Era il sabato prima di Pasqua e Bibi non voleva saperne di andare a dormire: nessuna coccola, nessun gioco, nessuna storia, niente sembrava interessarla. Eravamo fuori casa, ma questo di solito non aveva mai rappresentato un problema. Avevamo alle spalle una giornata ricca di sole, passeggiate e nuoto. C’era il papà, eravamo tutti insieme e non era successo niente di straordinario.

Verso mezzanotte, mi chiede il latte. Sempre meglio degli spaghetti, ho pensato. Sulla tavola apparecchiata per una prematura colazione, ci siamo messe a giocare usando i biscotti come personaggi: c’erano i grandi- genitori e tate- e i piccoli- Alessio e Bibì.

Nella nostra storia dei biscotti, Alessio si sente male: all’improvviso ha un terribile mal di pancia.

-Perché, mamma?

- Forse ha mangiato troppo, oppure sarà un virus…

- Un virussss?

Il gioco continua, il piccolo paziente va a casa e la mamma lo cura, amorevole. La sua amica Bibì lo va a trovare e vede che sta bene, tutto sembra passato e domani tornerà all’asilo.

Bibì grida di gioia, non si capisce più se è lei o il personaggio-biscotto a parlare:

-Mamma, io non è più titte, io tono contenta!!

Solo in quel momento ho capito quanto fosse grande il suo bisogno di condividere e rielaborare questo timore per il suo amico che, come ci aveva già detto più volte dal giorno precedente, si era sentito male al nido e se ne era andato a casa con la mamma.

Quando ha allontanato da sé la tristezza -con quell’accordo verbale sbagliato forse non a caso- ho capito che qualcosa di profondo la tormentava, qualcosa che da sola non era riuscita ad elaborare, qualcosa che aveva bisogno di parole, di espressione, ma anche di condivisione, di risposte.

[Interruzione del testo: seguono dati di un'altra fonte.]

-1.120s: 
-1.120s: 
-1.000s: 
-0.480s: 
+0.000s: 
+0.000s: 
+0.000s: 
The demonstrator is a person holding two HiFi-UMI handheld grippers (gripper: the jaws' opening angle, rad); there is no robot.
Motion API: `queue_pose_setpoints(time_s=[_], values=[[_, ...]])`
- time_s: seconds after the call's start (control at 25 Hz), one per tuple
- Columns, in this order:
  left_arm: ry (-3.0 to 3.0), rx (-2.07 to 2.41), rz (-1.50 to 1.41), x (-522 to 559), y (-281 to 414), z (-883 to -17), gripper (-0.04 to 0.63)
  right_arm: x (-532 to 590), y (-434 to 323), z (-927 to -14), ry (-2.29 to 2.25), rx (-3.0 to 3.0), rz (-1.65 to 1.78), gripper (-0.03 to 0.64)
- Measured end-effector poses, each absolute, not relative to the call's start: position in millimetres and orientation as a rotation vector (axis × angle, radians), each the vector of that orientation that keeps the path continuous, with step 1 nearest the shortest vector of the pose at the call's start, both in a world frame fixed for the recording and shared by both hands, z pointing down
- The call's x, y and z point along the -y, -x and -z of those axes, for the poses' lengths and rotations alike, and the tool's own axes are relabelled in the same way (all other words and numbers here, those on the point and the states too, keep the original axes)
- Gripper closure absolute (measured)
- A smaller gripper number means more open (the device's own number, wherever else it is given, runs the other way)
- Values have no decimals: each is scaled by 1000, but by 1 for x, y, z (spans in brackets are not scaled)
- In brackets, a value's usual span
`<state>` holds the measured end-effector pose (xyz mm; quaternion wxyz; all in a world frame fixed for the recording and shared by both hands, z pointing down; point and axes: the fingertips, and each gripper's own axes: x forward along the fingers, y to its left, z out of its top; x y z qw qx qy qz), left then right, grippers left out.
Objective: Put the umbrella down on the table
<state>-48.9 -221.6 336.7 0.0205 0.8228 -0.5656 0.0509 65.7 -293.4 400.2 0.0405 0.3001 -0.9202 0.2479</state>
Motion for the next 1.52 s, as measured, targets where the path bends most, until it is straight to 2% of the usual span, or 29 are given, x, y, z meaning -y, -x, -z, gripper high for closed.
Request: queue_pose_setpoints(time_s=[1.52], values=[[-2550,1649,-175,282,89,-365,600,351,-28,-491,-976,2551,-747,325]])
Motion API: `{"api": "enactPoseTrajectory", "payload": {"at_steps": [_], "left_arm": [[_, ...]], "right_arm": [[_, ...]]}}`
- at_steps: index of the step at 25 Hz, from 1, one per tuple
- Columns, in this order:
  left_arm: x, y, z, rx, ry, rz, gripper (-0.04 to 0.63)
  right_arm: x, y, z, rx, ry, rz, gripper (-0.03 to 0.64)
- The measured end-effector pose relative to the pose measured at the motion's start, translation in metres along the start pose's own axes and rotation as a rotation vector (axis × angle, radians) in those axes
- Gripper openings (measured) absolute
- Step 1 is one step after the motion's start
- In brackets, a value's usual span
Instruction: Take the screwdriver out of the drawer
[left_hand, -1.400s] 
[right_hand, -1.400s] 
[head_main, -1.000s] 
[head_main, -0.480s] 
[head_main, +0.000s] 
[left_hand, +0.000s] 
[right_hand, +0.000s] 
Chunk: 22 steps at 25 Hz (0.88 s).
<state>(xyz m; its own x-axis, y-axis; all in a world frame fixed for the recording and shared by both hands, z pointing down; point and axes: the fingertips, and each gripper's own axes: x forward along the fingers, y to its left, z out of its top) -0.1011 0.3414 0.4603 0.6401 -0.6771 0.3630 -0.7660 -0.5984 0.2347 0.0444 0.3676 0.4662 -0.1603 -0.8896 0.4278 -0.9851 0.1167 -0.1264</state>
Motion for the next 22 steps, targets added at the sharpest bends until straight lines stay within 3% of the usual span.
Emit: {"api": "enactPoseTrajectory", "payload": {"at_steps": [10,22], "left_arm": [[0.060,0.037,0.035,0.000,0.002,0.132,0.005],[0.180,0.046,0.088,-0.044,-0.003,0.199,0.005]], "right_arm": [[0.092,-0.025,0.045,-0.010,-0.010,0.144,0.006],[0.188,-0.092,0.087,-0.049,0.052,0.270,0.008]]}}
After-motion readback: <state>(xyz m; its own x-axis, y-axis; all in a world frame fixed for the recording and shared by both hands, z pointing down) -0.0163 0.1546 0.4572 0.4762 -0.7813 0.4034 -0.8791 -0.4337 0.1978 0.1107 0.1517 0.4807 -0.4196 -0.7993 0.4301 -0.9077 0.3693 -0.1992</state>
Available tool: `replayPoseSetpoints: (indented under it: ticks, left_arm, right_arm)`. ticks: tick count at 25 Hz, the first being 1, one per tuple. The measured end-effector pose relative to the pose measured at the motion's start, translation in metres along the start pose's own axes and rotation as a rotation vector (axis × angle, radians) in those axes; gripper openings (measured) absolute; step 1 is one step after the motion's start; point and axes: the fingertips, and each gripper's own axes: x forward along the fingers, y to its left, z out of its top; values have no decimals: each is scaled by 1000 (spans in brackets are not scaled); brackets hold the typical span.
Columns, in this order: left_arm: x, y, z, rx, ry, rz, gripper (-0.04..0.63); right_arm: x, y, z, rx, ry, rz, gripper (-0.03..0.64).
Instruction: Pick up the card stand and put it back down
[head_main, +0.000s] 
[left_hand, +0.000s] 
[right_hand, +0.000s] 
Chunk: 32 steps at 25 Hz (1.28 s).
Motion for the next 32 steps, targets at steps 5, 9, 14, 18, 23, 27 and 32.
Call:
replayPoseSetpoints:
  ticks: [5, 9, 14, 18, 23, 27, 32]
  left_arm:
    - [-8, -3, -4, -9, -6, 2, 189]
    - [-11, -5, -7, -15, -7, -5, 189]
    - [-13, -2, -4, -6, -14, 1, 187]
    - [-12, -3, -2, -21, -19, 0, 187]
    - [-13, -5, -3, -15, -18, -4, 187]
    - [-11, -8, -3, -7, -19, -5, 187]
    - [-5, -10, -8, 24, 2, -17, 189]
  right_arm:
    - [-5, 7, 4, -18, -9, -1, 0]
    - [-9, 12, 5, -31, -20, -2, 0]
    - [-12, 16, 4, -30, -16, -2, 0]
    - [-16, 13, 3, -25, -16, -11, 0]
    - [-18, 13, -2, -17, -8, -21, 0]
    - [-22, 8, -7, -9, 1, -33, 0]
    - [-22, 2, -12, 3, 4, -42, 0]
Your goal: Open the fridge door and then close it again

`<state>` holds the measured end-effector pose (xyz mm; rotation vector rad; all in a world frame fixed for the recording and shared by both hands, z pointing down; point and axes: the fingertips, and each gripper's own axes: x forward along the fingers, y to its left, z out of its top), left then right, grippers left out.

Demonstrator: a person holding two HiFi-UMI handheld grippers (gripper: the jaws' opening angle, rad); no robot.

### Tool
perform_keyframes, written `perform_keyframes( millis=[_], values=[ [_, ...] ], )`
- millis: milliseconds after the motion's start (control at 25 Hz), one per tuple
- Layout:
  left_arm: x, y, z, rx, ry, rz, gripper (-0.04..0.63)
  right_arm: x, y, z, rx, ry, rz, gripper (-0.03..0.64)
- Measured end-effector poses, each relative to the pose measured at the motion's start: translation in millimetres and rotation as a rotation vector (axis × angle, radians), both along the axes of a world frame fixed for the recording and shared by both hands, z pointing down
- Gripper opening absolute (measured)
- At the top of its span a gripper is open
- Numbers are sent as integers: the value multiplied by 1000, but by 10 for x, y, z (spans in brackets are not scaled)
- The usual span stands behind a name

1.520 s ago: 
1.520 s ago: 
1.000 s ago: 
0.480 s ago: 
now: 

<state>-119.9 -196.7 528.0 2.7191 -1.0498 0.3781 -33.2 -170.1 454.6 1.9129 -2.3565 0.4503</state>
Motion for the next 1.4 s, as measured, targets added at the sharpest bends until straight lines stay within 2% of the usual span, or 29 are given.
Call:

Qualcosa che doveva venire fuori, trasformarsi per essere controllabile e gestibile.

Qualcosa di troppo grande per un cuore piccolo in cui un amico malato aveva preso tutto il posto, facendo mancare anche il sonno e il respiro.

“Forse si può dire che ogni bambino impegnato nel gioco si comporta come un poeta: costruisce un suo proprio mondo, o, meglio, dà a suo piacere un nuovo assetto alle cose del suo mondo” (S. Freud, Il poeta e la fantasia).